_GOAL OF THE EXERCISE:_ Beginning with the line that has "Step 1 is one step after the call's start", please write out the remaining lines of the material exactly, the last one included.

_INPUT DATA:_
>>>

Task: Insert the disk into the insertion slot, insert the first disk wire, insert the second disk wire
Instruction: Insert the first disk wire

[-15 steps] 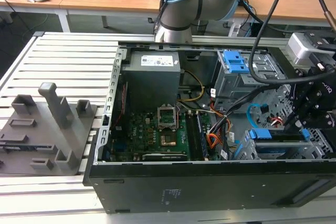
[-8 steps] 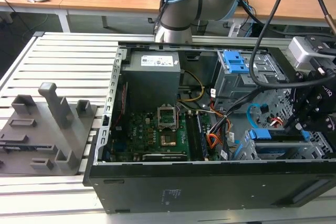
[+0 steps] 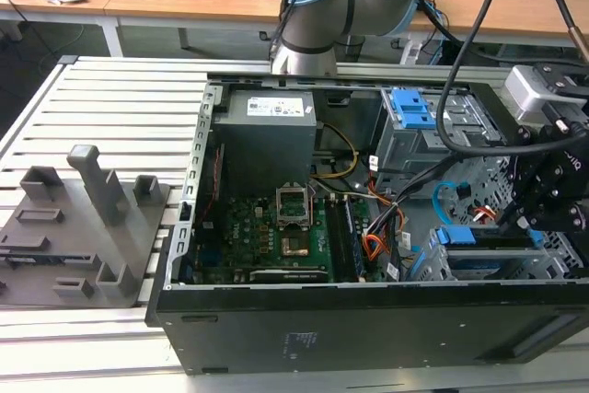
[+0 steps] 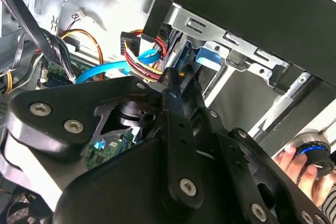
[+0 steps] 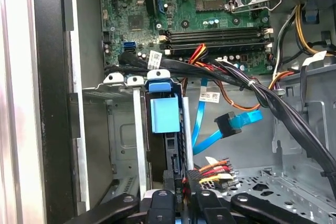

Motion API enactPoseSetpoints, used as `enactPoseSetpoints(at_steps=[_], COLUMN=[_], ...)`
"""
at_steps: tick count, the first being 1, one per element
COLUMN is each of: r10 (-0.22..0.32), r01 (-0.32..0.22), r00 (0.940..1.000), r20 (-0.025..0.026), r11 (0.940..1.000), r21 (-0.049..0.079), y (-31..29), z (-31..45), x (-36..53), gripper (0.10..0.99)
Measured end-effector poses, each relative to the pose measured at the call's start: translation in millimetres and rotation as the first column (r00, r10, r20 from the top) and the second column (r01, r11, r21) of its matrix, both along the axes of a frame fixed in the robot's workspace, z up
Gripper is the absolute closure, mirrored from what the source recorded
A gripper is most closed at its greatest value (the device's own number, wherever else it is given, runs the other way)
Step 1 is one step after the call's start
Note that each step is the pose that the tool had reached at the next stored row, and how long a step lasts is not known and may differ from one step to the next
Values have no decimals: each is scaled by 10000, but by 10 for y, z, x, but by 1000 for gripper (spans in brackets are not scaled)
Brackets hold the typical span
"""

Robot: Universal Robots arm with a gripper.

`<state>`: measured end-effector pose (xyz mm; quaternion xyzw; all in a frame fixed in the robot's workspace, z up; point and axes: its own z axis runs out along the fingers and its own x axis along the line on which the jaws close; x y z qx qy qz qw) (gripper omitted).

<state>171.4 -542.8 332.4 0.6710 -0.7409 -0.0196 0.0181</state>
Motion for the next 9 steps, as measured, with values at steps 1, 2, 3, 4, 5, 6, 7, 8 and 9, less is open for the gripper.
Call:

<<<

_WRITTEN REPLY:_
Step 1 is one step after the call's start
Note that each step is the pose that the tool had reached at the next stored row, and how long a step lasts is not known and may differ from one step to the next
Values have no decimals: each is scaled by 10000, but by 10 for y, z, x, but by 1000 for gripper (spans in brackets are not scaled)
Brackets hold the typical span
"""

Robot: Universal Robots arm with a gripper.

`<state>`: measured end-effector pose (xyz mm; quaternion xyzw; all in a frame fixed in the robot's workspace, z up; point and axes: its own z axis runs out along the fingers and its own x axis along the line on which the jaws close; x y z qx qy qz qw) (gripper omitted).

<state>171.4 -542.8 332.4 0.6710 -0.7409 -0.0196 0.0181</state>
Motion for the next 9 steps, as measured, with values at steps 1, 2, 3, 4, 5, 6, 7, 8 and 9, less is open for the gripper.
Call:

The exercise is now finished.